### Records

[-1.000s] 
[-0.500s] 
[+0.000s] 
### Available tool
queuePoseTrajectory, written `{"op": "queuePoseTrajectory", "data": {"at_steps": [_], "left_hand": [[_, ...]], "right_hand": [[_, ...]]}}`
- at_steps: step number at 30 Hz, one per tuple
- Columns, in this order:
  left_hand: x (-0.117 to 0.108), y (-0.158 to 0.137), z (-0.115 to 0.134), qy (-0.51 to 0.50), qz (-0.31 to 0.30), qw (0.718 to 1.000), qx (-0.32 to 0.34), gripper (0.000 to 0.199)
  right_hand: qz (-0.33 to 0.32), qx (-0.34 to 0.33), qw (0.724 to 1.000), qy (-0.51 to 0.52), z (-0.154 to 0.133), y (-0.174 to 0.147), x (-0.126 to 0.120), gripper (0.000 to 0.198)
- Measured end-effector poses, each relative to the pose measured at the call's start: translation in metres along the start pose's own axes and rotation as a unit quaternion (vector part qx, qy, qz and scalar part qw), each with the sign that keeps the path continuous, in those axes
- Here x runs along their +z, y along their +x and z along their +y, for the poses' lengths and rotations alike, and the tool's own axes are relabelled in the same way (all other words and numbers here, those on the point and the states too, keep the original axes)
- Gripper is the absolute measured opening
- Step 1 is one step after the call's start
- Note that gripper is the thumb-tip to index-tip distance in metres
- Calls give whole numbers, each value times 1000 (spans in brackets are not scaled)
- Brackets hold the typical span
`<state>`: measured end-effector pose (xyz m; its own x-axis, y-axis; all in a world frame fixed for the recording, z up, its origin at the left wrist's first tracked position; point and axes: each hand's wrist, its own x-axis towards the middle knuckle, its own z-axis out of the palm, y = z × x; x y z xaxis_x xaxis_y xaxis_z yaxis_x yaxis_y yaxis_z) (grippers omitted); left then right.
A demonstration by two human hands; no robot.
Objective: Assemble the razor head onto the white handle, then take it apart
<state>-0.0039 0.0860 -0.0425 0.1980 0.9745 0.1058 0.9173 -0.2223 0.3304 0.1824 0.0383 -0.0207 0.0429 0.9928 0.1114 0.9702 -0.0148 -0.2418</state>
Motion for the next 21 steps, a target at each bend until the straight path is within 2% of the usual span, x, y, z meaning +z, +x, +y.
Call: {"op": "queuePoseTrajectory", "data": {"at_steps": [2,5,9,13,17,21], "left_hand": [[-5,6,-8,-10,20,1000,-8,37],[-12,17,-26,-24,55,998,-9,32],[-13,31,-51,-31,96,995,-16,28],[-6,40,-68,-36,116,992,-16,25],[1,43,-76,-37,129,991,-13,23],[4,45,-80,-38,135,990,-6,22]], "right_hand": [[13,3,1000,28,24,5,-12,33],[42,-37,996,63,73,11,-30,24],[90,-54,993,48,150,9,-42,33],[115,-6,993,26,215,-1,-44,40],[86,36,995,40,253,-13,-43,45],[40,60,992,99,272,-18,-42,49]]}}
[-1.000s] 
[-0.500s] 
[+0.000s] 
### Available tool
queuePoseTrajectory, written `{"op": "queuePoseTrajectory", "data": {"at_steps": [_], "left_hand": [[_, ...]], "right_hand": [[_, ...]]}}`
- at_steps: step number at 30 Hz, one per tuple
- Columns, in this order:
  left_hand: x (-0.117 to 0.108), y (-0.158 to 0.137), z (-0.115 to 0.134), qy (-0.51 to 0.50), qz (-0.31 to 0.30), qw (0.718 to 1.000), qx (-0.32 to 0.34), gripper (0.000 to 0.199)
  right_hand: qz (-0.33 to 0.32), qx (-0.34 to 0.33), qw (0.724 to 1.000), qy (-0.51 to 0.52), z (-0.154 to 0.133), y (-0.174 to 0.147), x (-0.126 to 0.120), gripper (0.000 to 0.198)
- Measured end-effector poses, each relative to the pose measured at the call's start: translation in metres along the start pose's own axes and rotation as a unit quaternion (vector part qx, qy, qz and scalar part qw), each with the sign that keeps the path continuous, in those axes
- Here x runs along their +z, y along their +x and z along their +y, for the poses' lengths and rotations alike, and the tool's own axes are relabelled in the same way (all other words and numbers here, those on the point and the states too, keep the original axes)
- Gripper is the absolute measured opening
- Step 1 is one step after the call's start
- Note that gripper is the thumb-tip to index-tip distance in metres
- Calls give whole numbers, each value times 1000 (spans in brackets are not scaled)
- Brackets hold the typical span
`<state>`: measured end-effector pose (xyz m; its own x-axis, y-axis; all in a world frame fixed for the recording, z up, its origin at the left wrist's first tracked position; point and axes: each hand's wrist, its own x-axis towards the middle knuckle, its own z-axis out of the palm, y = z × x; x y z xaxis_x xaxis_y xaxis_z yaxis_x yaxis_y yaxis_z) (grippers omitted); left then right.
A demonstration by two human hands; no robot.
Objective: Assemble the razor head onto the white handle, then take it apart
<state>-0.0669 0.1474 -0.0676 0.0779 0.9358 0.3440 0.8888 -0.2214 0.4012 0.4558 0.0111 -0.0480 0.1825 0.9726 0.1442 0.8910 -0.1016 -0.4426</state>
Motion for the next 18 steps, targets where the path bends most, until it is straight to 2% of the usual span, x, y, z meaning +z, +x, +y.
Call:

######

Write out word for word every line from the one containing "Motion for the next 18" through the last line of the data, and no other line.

▶ [Reply]:
Motion for the next 18 steps, targets where the path bends most, until it is straight to 2% of the usual span, x, y, z meaning +z, +x, +y.
Call:

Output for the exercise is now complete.